This is a replication of the work SENet (J. Hu, et al., Squeeze-and-Excitation Networks). My codes:
- Implement the SENet module;
- Apply the SENet module to the ResNet;
- Train the ResNet with SENet on CIFAR-10;
- Use the re-trained benchmark results of ResNet on CIFAR-10 for comparative evaluation.
For statistical validation, each group of experiment has been run for 5 times.
J. Hu et al.’s experiment group uses pad, crop and flip augmentation, while I use random tranlation augmentation. Both groups use standard deviation normalization. Number in the brackets of test accuracy are the difference from the ResNet backbone to the SE-ResNet counterpart.

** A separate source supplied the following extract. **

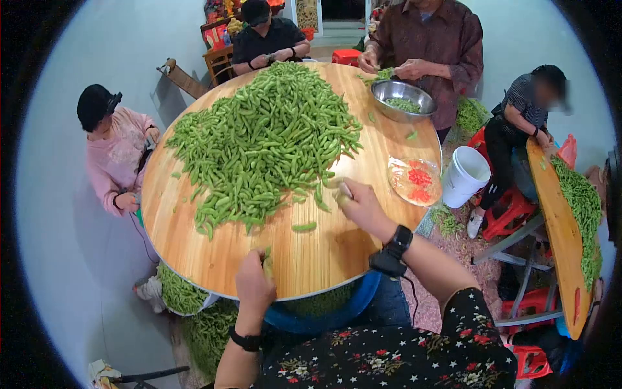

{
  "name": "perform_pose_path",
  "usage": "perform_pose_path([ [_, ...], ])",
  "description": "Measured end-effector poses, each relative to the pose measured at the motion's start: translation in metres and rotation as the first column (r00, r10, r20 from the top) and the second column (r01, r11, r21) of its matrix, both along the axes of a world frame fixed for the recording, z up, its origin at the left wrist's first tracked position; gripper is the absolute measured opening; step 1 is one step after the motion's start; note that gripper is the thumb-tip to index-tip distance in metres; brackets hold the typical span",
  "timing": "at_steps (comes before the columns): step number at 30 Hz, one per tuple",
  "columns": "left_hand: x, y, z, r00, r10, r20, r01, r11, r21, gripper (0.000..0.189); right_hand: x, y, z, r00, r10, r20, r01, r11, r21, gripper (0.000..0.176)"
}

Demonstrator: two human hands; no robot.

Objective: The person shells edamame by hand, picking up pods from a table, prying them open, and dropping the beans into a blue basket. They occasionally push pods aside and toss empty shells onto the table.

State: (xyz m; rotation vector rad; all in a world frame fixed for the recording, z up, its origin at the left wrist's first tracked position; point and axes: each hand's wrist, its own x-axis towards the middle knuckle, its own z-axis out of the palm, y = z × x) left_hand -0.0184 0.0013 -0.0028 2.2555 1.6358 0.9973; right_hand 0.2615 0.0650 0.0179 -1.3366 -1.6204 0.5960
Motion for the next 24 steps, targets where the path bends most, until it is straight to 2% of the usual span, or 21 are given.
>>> perform_pose_path([
  [2,0.001,0.0,0.001,1.0,-0.001,-0.01,0.001,1.0,0.021,0.014,0.009,0.028,0.016,0.998,0.003,-0.057,-0.004,1.0,-0.02,0.024],
  [4,0.001,0.001,0.002,1.0,0.005,-0.02,-0.004,0.999,0.042,0.014,0.011,0.061,0.023,0.995,0.005,0.1,-0.043,0.924,0.38,0.019],
  [6,0.0,0.002,0.001,0.999,-0.009,0.047,0.008,1.0,0.021,0.012,0.001,0.071,0.034,0.994,0.023,0.108,-0.059,0.938,0.342,0.019],
  [8,0.0,0.003,-0.001,0.994,-0.007,0.105,0.004,1.0,0.026,0.013,-0.023,0.063,0.034,0.984,0.152,0.096,-0.167,0.97,0.174,0.02],
  [10,-0.003,0.004,0.001,0.985,-0.053,0.164,0.047,0.998,0.042,0.016,-0.047,0.045,0.02,0.965,0.253,0.066,-0.26,0.958,0.122,0.021],
  [11,-0.005,0.004,0.003,0.988,-0.013,0.156,0.01,1.0,0.017,0.016,-0.057,0.03,0.017,0.941,0.331,-0.064,-0.334,0.942,-0.031,0.019],
  [12,-0.004,0.006,0.005,0.957,-0.029,0.289,0.052,0.996,-0.072,0.019,-0.063,0.016,0.02,0.903,0.38,-0.199,-0.415,0.893,-0.176,0.019],
  [13,-0.002,0.006,0.006,0.906,-0.034,0.421,0.107,0.983,-0.152,0.022,-0.064,0.002,0.027,0.869,0.423,-0.257,-0.493,0.786,-0.372,0.019],
  [14,0.0,0.005,0.007,0.91,-0.006,0.414,0.088,0.98,-0.179,0.022,-0.067,-0.009,0.027,0.859,0.432,-0.276,-0.51,0.767,-0.388,0.019],
  [16,0.01,0.005,0.007,0.815,-0.084,0.573,0.25,0.944,-0.217,0.032,-0.068,-0.03,0.024,0.832,0.427,-0.355,-0.551,0.711,-0.436,0.02],
  [18,0.016,0.004,0.006,0.798,-0.092,0.595,0.299,0.919,-0.259,0.035,-0.069,-0.043,0.016,0.83,0.463,-0.311,-0.556,0.723,-0.409,0.019],
  [19,0.018,0.004,0.006,0.779,-0.104,0.618,0.345,0.894,-0.284,0.037,-0.071,-0.049,0.014,0.817,0.443,-0.37,-0.564,0.75,-0.345,0.019],
  [20,0.019,0.004,0.006,0.777,-0.103,0.621,0.347,0.893,-0.286,0.037,-0.073,-0.053,0.012,0.798,0.425,-0.428,-0.565,0.776,-0.28,0.02],
  [21,0.02,0.004,0.006,0.752,-0.141,0.643,0.378,0.893,-0.246,0.037,-0.075,-0.058,0.009,0.799,0.422,-0.429,-0.563,0.776,-0.284,0.02],
  [22,0.02,0.003,0.006,0.726,-0.177,0.664,0.404,0.891,-0.205,0.037,-0.078,-0.061,0.007,0.771,0.388,-0.504,-0.58,0.754,-0.307,0.022],
  [23,0.019,0.003,0.007,0.726,-0.173,0.665,0.402,0.892,-0.207,0.037,-0.08,-0.064,0.006,0.739,0.35,-0.575,-0.601,0.73,-0.327,0.025],
  [24,0.018,0.003,0.009,0.751,-0.196,0.63,0.4,0.894,-0.199,0.037,-0.082,-0.066,0.009,0.737,0.352,-0.576,-0.603,0.727,-0.328,0.025],
])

Model | Author | best test accuracy |
---|---|---|
ResNet20v1_CIFAR10 | Kan | 91.30% |
ResNet32v1_CIFAR10 | Kan | 92.16% |
ResNet110v1_CIFAR10 | Kan | 92.10% |
ResNet164v1_CIFAR10 | Kan | 91.74% |
SE-ResNet20 (γ=16) | Kan | 91.70% (+0.4) |
SE-ResNet32 (γ=16) | Kan | 92.44% (+0.28) |
SE-ResNet110 (γ=16) | Kan | 86.56% (-5.54) |
SE-ResNet164 (γ=16) | Kan | 55.25% (-36.49) |
SE-ResNet110 (γ=16) | J. Hu et al. | 5.21 (94.79%) (+1.16) |
SE-ResNet164 (γ=16) | J. Hu et al. | 4.39 (95.61%) (+1.07) |
Experiments on SE-ResNet20 and SE-ResNet32 show that SE module works well on enhancing the backbone network. But due to the backbone’s performance limitation (e.g., ResNet20), such enhancement is relatively limited. Training on SE-ResNet110 and SE-ResNet164 doesn’t converge, I’m still figuring out why.